With those downsides out of the way, let me explain why it's actually pretty cool. One of the applications I worked on at my last job was something called "Form Builder." It was actually a pretty slick application that let you create "forms." Forms could have multiple pages, and each page could have multiple questions. In other words, think Wufoo, but without all the pretty graphics. I created a few tables in SQL to build this: one for the forms themselves, another for the pages contained within those forms, a third for the questions on each page, and then one for receiving answers from users. Of course there are more tables involved than just these four, but you get the basic idea.

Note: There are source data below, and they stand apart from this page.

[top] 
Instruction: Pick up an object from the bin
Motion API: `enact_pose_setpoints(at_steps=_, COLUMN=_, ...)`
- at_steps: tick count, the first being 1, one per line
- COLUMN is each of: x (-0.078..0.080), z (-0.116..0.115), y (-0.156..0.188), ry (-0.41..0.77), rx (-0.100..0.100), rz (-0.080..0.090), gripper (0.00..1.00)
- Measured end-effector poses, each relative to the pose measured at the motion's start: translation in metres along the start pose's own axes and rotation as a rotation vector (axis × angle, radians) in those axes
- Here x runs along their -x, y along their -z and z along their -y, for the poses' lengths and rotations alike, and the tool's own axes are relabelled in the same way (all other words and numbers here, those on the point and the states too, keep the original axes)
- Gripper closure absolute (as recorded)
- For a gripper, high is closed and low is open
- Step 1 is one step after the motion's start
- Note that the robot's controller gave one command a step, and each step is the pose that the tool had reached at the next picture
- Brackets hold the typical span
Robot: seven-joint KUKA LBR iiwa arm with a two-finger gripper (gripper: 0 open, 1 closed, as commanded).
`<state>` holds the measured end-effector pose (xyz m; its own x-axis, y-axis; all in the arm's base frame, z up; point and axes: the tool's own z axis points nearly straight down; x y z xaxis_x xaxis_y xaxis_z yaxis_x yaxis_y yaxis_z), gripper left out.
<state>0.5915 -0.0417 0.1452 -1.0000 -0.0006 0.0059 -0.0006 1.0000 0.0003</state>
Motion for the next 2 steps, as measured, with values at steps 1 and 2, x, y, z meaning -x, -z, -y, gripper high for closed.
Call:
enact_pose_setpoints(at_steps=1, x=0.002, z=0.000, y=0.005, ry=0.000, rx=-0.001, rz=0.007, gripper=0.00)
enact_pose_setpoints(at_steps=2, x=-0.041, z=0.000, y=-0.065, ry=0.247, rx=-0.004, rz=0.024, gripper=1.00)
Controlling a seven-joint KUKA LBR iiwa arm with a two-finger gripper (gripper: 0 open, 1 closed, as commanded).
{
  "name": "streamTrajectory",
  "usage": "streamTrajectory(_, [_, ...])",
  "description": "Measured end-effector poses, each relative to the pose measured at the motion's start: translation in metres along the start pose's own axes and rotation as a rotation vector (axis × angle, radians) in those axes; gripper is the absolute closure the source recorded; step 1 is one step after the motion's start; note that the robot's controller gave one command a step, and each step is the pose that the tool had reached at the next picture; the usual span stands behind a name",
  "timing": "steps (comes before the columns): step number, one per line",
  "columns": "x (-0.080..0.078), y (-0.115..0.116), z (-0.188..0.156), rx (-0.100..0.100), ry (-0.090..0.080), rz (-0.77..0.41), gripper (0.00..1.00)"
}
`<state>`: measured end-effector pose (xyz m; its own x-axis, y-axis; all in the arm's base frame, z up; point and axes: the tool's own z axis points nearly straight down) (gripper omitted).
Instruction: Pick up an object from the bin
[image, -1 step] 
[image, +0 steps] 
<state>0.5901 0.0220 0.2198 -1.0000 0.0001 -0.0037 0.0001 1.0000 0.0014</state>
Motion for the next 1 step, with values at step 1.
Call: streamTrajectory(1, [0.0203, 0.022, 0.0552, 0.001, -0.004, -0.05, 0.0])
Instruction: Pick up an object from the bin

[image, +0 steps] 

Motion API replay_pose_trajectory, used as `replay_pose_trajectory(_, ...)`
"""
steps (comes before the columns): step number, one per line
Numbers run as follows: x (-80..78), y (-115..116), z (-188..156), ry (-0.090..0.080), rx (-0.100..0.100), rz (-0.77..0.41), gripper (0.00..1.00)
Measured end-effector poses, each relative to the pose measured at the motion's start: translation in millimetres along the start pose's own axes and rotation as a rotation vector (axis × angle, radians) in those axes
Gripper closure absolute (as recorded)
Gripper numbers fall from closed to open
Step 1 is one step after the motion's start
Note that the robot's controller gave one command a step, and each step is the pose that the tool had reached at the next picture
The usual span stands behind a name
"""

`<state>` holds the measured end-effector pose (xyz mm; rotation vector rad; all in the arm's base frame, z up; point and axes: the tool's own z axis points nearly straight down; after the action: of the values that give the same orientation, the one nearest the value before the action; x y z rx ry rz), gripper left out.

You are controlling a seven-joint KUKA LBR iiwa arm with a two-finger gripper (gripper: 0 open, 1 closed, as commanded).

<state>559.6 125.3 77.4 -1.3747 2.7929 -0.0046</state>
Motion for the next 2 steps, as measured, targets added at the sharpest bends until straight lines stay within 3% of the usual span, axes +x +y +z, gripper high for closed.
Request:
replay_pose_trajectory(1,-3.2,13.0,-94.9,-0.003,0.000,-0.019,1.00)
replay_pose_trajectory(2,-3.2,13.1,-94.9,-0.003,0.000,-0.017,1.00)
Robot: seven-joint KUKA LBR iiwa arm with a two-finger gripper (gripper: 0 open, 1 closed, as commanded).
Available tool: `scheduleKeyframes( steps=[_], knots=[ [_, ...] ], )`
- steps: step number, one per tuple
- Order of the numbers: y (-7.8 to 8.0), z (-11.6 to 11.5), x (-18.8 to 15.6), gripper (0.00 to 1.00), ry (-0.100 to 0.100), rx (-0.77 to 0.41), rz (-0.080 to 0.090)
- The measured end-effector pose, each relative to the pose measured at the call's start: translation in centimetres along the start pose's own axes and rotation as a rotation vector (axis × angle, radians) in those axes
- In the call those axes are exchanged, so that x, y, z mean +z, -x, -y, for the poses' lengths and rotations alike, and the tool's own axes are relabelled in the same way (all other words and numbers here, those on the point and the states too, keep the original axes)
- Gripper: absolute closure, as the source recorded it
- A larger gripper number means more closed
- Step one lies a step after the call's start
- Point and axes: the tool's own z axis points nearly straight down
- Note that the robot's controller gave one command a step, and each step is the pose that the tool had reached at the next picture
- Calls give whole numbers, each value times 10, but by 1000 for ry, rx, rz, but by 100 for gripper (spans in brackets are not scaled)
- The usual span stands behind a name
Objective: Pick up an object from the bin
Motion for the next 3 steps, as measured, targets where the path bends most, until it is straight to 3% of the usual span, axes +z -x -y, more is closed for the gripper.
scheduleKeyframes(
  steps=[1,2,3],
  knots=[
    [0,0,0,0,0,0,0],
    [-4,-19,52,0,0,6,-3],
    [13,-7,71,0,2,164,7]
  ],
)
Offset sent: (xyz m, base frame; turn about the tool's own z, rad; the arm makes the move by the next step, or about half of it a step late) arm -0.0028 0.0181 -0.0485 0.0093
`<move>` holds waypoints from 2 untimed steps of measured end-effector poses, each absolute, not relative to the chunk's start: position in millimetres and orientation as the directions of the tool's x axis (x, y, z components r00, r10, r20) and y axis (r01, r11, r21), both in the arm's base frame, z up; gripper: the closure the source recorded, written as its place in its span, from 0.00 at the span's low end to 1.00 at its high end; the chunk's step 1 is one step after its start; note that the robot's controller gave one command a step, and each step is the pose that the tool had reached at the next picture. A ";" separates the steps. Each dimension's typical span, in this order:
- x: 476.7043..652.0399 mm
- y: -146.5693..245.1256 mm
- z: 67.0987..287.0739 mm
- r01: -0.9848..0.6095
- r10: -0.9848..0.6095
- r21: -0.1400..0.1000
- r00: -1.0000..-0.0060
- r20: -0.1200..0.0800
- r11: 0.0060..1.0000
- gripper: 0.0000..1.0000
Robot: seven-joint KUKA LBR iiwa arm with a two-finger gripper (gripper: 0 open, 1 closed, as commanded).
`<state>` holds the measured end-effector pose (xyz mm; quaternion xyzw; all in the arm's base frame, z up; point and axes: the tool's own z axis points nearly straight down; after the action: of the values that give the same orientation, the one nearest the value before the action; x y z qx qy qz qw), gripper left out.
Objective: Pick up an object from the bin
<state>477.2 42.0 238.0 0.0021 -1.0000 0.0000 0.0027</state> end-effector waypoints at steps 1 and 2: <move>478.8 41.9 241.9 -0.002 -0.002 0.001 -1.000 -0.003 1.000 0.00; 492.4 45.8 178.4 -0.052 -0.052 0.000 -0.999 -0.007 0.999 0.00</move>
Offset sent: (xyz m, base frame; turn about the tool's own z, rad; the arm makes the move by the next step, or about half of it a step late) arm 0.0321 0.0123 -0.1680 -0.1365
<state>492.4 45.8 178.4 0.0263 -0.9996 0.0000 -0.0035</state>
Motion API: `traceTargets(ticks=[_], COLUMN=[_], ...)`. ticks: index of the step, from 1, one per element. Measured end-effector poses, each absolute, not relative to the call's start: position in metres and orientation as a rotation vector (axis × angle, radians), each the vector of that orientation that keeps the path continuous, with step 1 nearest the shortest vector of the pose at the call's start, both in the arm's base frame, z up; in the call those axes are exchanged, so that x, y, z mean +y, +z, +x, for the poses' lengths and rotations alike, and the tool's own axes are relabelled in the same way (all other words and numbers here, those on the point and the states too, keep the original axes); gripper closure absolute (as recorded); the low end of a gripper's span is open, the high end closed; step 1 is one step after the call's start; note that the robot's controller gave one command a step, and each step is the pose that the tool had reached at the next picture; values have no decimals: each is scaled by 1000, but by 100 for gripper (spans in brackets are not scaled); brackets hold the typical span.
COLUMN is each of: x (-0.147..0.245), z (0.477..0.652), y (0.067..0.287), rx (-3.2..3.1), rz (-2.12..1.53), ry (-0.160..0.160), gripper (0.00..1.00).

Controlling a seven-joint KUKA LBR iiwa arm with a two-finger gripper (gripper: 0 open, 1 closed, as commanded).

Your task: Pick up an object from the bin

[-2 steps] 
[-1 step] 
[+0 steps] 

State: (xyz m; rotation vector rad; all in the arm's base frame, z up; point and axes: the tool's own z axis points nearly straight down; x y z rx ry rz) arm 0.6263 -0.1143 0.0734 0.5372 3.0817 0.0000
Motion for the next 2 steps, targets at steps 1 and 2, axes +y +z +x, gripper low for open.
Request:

The "questions" table contained, among other things, the text of the question itself, an ENUM question type (represented in data as a TINYINT), and a number of different fields such as the maximum number of characters a user might enter. In the end, we came up with probably about 20 different question types, ranging from text input, to multiple choice as a drop down menu, multiple choice as radio buttons, multi-line text, asking the user to upload an image, asking the user to upload a file, a preformatted block of address fields, an email field... the list goes on. The point is, with all these disparate types of questions, each one is going to be configured slightly differently. It makes sense to limit the number of characters for text inputs. It doesn't make sense to limit the characters when it's a dropdown menu, however. It makes sense to configure an allowed list of file extensions when you're asking the user to upload a file, but not when they don't. It makes sense to configure a list of multiple choice options when you're asking a multiple choice question, but not otherwise.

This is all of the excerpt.